Belief When Reason Falls Short

Belief When Reason Falls Short

If I really stop to think about it, I can pinpoint three moments that collectively cemented my belief in a higher power and an afterlife.

The first occurred after my first semester of college, while I was sitting on the countertop at a family friend’s house. The father of the home, a kind-hearted neurosurgeon with a trace of lofty intellectual disdain, asked about the theology classes I was taking as part of the required curriculum. He knew this was new territory for me and, giving me a serious look, asked: What’s the most important aspect of a relationship with God?

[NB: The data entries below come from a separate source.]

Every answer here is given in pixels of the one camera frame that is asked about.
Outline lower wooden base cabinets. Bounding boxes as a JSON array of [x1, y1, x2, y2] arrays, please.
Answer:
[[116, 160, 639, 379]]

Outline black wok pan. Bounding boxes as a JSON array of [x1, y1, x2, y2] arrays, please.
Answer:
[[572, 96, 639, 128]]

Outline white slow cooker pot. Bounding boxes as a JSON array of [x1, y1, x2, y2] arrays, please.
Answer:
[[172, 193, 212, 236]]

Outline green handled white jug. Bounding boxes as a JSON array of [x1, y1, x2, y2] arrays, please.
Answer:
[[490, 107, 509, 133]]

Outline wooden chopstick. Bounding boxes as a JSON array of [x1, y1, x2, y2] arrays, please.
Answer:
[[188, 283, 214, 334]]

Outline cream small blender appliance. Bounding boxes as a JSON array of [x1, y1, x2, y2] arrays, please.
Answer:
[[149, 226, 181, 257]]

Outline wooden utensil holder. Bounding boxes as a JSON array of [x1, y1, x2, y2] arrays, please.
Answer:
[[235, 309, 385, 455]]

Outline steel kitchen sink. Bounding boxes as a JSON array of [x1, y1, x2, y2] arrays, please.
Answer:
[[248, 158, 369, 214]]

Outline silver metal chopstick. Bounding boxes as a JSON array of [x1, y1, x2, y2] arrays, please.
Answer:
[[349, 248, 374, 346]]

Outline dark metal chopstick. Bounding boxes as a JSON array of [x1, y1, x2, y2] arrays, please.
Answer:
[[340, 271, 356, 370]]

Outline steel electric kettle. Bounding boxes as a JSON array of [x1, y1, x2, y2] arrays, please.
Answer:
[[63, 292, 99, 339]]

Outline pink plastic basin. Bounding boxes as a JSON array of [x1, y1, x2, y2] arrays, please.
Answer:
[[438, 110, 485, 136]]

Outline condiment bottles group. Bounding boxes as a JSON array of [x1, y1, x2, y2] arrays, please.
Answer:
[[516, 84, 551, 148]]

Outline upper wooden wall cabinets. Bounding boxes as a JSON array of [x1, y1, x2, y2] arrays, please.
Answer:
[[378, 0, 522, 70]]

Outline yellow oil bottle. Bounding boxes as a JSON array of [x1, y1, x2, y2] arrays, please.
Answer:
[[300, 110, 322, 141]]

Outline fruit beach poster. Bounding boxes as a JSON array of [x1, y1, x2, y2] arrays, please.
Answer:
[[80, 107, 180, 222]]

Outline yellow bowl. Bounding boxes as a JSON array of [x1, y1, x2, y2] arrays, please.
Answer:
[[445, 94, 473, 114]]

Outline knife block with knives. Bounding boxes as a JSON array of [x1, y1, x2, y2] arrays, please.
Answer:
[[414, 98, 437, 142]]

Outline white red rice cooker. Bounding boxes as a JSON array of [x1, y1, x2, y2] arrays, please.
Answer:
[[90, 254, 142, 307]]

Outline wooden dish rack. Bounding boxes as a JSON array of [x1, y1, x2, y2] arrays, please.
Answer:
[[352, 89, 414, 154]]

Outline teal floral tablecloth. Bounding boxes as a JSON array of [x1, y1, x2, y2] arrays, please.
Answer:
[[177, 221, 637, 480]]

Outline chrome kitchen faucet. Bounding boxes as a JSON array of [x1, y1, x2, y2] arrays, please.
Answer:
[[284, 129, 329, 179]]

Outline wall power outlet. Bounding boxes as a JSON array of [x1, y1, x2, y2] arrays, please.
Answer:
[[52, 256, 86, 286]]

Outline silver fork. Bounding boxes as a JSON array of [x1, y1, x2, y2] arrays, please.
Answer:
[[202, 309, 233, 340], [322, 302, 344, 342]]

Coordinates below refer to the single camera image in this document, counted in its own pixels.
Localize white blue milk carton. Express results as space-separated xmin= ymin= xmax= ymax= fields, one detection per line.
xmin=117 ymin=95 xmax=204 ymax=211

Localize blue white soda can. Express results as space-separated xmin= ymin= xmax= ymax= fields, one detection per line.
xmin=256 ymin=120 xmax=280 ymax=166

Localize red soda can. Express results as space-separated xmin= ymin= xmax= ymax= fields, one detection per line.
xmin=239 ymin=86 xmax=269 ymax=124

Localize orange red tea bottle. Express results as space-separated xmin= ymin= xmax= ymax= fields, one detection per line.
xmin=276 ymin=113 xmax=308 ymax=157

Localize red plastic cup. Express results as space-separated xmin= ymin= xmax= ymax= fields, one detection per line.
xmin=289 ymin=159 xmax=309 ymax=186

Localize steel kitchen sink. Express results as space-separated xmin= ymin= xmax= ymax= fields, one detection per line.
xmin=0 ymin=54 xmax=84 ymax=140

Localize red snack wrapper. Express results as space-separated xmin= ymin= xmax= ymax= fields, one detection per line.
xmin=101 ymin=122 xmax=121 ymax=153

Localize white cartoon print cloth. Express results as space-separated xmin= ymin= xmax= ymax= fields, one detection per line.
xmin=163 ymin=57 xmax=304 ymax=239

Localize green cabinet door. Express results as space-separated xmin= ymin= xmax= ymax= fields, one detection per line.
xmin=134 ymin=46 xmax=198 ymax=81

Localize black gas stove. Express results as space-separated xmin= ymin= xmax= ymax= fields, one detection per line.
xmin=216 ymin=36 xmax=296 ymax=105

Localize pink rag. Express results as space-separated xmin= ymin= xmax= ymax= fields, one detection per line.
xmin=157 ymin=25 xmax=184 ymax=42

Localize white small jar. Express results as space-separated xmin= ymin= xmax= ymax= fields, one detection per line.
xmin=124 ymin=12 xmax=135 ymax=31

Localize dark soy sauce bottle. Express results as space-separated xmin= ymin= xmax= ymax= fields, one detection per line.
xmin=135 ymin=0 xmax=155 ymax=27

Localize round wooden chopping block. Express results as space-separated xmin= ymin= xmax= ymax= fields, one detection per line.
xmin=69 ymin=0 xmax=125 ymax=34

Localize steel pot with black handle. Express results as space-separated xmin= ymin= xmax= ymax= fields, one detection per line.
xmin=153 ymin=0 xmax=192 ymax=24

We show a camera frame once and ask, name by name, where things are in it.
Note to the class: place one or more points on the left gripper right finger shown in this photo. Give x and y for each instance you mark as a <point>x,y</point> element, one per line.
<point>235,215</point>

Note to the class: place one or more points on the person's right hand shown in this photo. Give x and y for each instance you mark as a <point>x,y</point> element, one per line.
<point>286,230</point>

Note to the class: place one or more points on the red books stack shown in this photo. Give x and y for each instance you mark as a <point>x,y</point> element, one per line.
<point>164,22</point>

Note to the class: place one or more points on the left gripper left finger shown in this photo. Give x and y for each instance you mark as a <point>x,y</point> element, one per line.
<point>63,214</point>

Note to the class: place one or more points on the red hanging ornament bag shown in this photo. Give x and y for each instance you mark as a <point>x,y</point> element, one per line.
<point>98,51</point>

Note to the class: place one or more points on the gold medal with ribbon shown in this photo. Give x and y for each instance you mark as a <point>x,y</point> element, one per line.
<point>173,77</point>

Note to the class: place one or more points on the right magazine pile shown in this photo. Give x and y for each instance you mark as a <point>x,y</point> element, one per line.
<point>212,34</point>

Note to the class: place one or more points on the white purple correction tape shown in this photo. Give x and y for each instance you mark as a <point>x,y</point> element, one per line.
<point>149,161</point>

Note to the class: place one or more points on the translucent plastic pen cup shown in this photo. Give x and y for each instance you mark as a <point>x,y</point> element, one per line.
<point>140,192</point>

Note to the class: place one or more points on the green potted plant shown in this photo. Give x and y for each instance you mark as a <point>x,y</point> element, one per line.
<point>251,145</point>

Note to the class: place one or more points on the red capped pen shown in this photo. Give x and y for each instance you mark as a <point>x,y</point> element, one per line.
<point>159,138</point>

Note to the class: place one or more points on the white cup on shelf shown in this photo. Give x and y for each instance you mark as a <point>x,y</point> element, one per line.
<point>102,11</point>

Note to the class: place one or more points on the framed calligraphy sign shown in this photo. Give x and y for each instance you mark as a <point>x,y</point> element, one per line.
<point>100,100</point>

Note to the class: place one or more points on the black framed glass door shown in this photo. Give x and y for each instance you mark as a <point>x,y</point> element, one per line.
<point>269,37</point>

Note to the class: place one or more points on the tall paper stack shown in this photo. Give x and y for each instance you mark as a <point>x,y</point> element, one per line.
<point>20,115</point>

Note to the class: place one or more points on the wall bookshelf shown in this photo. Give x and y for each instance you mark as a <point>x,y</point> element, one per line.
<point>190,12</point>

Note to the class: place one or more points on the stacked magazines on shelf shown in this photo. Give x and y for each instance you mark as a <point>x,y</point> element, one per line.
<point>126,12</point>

I remember feeling hot under the collar, put on the spot in front of others. I paused, then said, “I don’t know. I guess you just need to believe.” The look on his face is something I’ll never forget. He seemed stunned and mumbled, “Yeah... that’s it.” I felt relieved in the moment—but in the years since, I came to understand that something had spoken through me.

The second moment hit me in Organic Chemistry class, in the middle of a lecture on stereochemistry, specifically, enantiomers: pairs of chemically identical molecules that are mirror images of each other, like left and right hands. They can’t be superimposed, no matter how you twist or turn them. My professor, a passionate Greek chemist with wild lectures and even wilder salt-and-pepper hair, said there’s no scientific explanation for the existence of the L-enantiomer in life’s building blocks. This simple fact convinced him as proof of a higher being. His words entered my ears and shocked me to my core. I was not expecting to hear that, especially not in Orgo I. (I didn’t have the same professor or the same fascination for Orgo II, and my grade reflected that.)

The third moment came on June 19, 2001, when my father died suddenly despite my attempt to resuscitate him. That was the day I was brought to my knees. There was my life before that moment, and there is everything after.

This month, we read In My Time of Dying, Sebastian Junger’s newest book about his near-death experience and his effort to make sense of it through physics, medicine, and the shared accounts of others who brushed up against the unknown and lived to tell their stories. He had mentioned working on this book when he joined us on the Glorious Professionals podcast back in 2021. Reading it now reminded me of another book that fuses science and story: Einstein’s Dreams by Alan Lightman. It was the last book I ever recommended to my father and the last one he read.

In In My Time of Dying, Sebastian writes:


“There are more than thirty such parameters that must have almost precise values that they do in order to permit a universe with life. The odds of that happening have been calculated to be one to the negative 230—that is to say, one chance in a number that has 229 zeros after it.”


It’s the L-enantiomer—and so much more—that had to go right for us to even be here.

This image, one of the first taken by the James Webb Space Telescope, shows a tight grouping of five galaxies known as Stephan’s Quintet—the first compact galaxy group ever discovered. In his book, Sebastian shares that his fiercely rationalist father never wanted to look up at the stars. It was too overwhelming to even consider.


In reading this book, I was struck by how someone with so much intelligence and life experience—so close to accepting the existence of something beyond—could let that possibility collapse in the final pages, like Schrödinger’s cat disappearing back into the box. And yet, even without proof or certainty, he still writes:


“…death is simply where the veil of belief gets rent to reveal a greater system beyond.”

Maybe faith isn’t the opposite of reason. Maybe it’s what remains when reason has taken you as far as it can. And maybe belief, quiet, reluctant, or even stunned into silence, isn’t the end of the search, but the beginning of reverence.